まさに「神戸のお嬢さま」…!美貌と品格を備えるパンダ「タンタン」の「愛くるしい瞬間」
神戸市立王子動物園で飼育されているメスのジャイアントパンダのタンタン(旦旦)が亡くなったのは、2024年3月31日、午後11時56分のことだった。28歳。人間でいうと、80代以上。大往生といってもいいくらいだ。 【写真】まるでぬいぐるみのよう…タンタンの「愛くるしい瞬間」の数々! 前編記事『いつまでも忘れない…小柄で脚が短くて、めちゃかわいいパンダ! タンタンの「バレリーナ・ポーズ」』につづき、ありし日のタンタンの魅力を紹介する。
「神戸のお嬢さま」と呼ばれて
体形はもちろん、顔も可愛らしい。目の周りの黒い模様(アイパッチ)は、桜の花びら形でおしゃれ、かつ優しい印象を与える。口元は、いつもはにかんでいるようだ。耳はすこし小ぶりで、つつましい。正面はもちろん可愛いけれど、斜めからでも、口元がにっこり笑っているようである。個人的には斜めの鼻のラインも好ましい。 おしりはまんまる。小柄な分、まるっこさが際立つ。後ろ姿は、歩いていても、止まっていても絶妙に愛らしい。座っているときの背中も、おにぎりのようでほのぼのする。実は、タンタンの後ろ姿を模したおにぎりも販売されていた。 見た目だけでも文句なく可愛いタンタンは、優雅でのんびりかつおっとりした仕草や所作から「神戸のお嬢さま」と呼ばれていた。神戸というと、芦屋が高級住宅街として有名だ。そこに住むお嬢さまのような美貌と品格が、タンタンに備わっていた。 また、「神戸のお嬢さま」にふさわしく、たいそう大切にされていた。2人の男性飼育員や「DJ警備員」呼ばれた警備員など、頼もしくて素敵な「執事」に囲まれ、「深層の令嬢」として、献身的にかしずかれてきた。 タンタンを支えてきた人は、園外にもいる。
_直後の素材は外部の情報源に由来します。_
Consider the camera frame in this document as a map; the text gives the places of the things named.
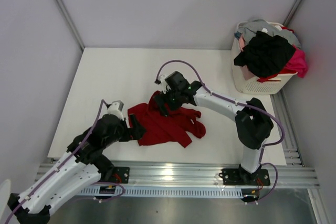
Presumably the aluminium mounting rail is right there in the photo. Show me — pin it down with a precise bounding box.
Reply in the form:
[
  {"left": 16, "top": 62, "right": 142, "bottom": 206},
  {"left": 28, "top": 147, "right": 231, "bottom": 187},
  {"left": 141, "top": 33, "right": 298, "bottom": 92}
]
[{"left": 34, "top": 158, "right": 321, "bottom": 189}]

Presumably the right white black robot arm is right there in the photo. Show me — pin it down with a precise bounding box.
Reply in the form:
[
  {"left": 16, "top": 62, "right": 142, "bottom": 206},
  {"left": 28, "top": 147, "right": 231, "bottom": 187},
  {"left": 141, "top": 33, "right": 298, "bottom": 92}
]
[{"left": 154, "top": 71, "right": 274, "bottom": 184}]

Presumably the red t shirt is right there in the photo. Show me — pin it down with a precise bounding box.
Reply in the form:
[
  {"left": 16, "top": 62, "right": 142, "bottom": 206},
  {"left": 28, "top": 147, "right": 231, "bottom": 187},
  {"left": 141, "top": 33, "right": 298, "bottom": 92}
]
[{"left": 128, "top": 91, "right": 206, "bottom": 148}]

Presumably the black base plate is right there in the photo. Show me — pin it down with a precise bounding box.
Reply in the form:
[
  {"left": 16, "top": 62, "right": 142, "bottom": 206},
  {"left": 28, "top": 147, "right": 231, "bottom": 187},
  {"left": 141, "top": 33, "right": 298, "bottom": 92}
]
[
  {"left": 218, "top": 168, "right": 271, "bottom": 186},
  {"left": 100, "top": 166, "right": 130, "bottom": 184}
]

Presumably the black garment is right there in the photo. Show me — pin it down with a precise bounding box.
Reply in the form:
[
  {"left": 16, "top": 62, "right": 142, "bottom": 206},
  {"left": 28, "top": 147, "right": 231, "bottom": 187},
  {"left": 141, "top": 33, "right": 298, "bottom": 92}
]
[{"left": 234, "top": 31, "right": 296, "bottom": 78}]

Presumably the white perforated laundry basket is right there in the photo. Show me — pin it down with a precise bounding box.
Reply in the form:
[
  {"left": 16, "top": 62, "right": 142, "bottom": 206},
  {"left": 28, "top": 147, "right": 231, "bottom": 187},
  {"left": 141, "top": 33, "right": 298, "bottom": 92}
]
[{"left": 231, "top": 19, "right": 301, "bottom": 95}]

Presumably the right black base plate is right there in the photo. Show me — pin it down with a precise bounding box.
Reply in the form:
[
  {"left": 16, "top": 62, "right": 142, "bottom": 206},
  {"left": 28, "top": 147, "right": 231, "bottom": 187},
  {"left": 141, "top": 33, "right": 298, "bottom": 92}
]
[{"left": 218, "top": 168, "right": 271, "bottom": 186}]

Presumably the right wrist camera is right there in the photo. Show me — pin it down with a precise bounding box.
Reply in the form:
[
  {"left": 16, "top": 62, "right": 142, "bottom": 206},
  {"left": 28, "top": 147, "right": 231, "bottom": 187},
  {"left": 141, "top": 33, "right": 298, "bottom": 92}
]
[{"left": 154, "top": 74, "right": 171, "bottom": 94}]

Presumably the pink garment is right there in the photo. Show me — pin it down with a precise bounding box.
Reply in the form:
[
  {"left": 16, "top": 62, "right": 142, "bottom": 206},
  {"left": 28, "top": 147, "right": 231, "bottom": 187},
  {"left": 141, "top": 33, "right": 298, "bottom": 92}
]
[{"left": 258, "top": 45, "right": 309, "bottom": 83}]

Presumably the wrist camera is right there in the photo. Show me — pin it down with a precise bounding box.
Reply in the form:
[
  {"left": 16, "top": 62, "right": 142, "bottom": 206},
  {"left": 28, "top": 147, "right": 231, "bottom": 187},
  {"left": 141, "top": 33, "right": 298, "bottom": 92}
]
[
  {"left": 154, "top": 74, "right": 171, "bottom": 94},
  {"left": 107, "top": 100, "right": 124, "bottom": 120}
]

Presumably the left aluminium corner post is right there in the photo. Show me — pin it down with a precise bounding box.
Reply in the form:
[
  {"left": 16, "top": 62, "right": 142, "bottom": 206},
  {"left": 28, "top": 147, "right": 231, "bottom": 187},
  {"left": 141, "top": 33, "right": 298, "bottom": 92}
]
[{"left": 54, "top": 0, "right": 85, "bottom": 52}]

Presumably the grey garment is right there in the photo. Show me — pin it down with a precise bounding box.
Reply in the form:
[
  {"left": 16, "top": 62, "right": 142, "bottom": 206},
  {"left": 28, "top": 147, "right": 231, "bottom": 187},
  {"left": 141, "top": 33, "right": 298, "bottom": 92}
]
[{"left": 234, "top": 19, "right": 301, "bottom": 48}]

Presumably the slotted cable duct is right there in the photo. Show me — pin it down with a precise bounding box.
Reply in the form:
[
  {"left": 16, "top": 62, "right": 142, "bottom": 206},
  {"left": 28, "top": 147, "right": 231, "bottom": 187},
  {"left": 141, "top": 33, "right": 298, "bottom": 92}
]
[{"left": 78, "top": 185, "right": 243, "bottom": 199}]

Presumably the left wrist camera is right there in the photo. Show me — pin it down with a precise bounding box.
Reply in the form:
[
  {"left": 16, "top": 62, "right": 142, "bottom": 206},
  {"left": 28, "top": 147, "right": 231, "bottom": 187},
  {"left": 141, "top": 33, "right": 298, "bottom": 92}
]
[{"left": 107, "top": 100, "right": 124, "bottom": 120}]

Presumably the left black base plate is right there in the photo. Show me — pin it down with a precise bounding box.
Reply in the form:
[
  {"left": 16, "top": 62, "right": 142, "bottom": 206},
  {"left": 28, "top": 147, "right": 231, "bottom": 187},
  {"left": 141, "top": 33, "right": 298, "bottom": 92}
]
[{"left": 100, "top": 166, "right": 130, "bottom": 184}]

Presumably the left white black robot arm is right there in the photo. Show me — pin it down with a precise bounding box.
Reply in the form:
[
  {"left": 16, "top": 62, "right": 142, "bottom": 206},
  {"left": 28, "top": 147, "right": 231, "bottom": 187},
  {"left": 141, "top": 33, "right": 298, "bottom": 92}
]
[{"left": 5, "top": 114, "right": 146, "bottom": 223}]

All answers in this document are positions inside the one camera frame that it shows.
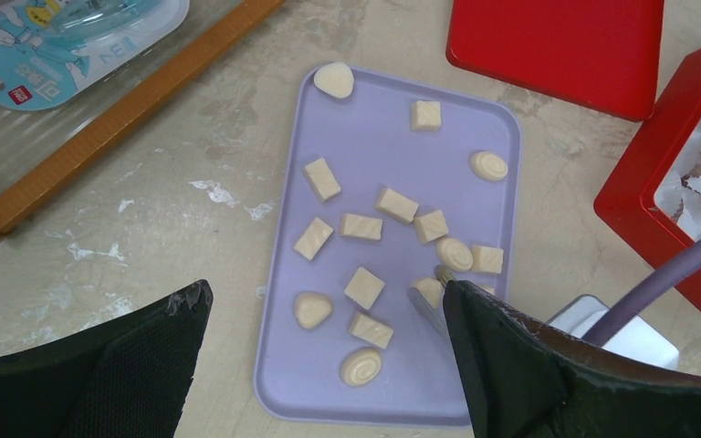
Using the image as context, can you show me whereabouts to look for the rectangular white chocolate centre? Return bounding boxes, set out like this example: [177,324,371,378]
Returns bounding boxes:
[374,188,419,224]

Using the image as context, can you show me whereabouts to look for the metal tongs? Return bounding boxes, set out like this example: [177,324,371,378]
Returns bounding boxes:
[407,265,455,341]

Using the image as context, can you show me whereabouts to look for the oval swirl chocolate right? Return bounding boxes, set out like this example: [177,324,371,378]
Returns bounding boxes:
[469,151,508,183]

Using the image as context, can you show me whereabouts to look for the red box lid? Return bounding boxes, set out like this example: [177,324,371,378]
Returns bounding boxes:
[445,0,664,121]

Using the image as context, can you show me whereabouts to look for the square chocolate lower centre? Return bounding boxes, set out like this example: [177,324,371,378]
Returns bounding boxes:
[343,266,385,310]

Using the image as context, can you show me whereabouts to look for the heart white chocolate top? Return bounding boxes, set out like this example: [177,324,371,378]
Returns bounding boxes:
[313,62,355,99]

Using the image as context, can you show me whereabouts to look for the rectangular chocolate lower left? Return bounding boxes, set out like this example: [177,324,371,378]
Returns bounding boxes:
[293,217,334,261]

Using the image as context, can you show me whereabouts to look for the lavender plastic tray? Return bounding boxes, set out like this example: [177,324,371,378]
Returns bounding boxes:
[254,68,523,427]

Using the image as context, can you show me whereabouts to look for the oval swirl chocolate centre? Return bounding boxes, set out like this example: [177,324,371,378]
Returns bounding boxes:
[435,236,474,272]

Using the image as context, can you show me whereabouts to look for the oval swirl chocolate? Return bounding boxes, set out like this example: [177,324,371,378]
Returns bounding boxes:
[435,236,474,272]
[469,151,508,183]
[340,348,382,387]

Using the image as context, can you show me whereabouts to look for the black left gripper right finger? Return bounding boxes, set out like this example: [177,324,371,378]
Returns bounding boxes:
[443,280,701,437]

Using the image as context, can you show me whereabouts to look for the rectangular chocolate middle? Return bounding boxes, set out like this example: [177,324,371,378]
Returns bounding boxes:
[340,213,383,241]

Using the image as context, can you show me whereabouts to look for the red chocolate box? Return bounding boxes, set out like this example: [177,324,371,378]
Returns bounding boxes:
[592,31,701,320]

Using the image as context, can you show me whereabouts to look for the rectangular chocolate bottom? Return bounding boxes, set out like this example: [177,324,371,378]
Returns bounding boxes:
[348,312,394,349]

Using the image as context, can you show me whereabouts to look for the blue blister pack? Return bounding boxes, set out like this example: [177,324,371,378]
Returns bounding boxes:
[0,1,190,111]

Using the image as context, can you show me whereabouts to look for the wooden two-tier rack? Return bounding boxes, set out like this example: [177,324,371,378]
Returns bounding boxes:
[0,0,283,243]

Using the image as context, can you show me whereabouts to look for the rectangular white chocolate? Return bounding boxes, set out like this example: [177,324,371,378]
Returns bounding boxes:
[303,157,341,203]
[374,188,419,224]

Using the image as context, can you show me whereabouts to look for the square chocolate lower right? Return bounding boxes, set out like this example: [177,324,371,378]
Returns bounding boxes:
[478,285,496,296]

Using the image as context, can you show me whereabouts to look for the rectangular white chocolate left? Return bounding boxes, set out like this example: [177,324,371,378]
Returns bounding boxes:
[303,157,341,203]

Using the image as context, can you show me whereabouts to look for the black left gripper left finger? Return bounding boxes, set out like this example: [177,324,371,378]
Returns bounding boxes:
[0,280,214,437]

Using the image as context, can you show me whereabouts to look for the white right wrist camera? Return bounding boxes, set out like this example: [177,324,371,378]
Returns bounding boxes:
[547,295,679,370]

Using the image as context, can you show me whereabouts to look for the oval swirl chocolate bottom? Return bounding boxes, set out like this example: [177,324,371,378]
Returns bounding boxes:
[340,348,382,387]

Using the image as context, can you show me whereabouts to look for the square white chocolate top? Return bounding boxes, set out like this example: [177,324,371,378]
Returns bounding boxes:
[411,100,442,131]
「竹取の翁」だ。そう、タンタンは、お嬢さまでもあり、お姫さまでもあった。
竹を選り好みするグルメな一面も
竹を選り好みするグルメなタンタンは、飼育員さん泣かせだったという。そのタンタンに、おいしい竹を提供してきたのが、「竹取の翁」こと、神戸市北区淡河町の「淡河町自治協議会笹部会」の3人だった。 週3回、交代で新鮮な竹を収穫し、動物園に運ぶ。20年にわたり、タンタンに竹を届け「若い竹よりも、数年育ったほうがいい」などと好みも熟知していたそうだ。もくもくと竹を食べてくれるタンタンを見ることは、竹取の翁にとって最高のご褒美だっただろう。 なお、タンタンに新鮮な竹を食べてもらうために、園内でも栽培していた。タンタンが亡くなったときの記者会見では、園内で収穫したたけのこをタンタンが食べてくれたことを飼育員が思い出として語っていた。 勝手な推測ながら、タンタンがその生涯で辛かったであろう出来事をひとつ挙げるしたら、2008年に出産した赤ちゃんが生後4日目に亡くなったことだろう。 その後、パートナーのコウコウが2010年に亡くなり、新しいオスの来日は実現しなかった。タンタンは、発情の兆候があると、「擬似妊娠」ならぬ「擬似飼育」することがあった。筆者も、竹を赤ちゃん代わりにあやすタンタンをこの目で見たことがある。 こんなに愛情深いタンタンに、もう一度子どもを産み育てる機会があってほしいと切実に願った。叶わなくてほんとうに残念だ。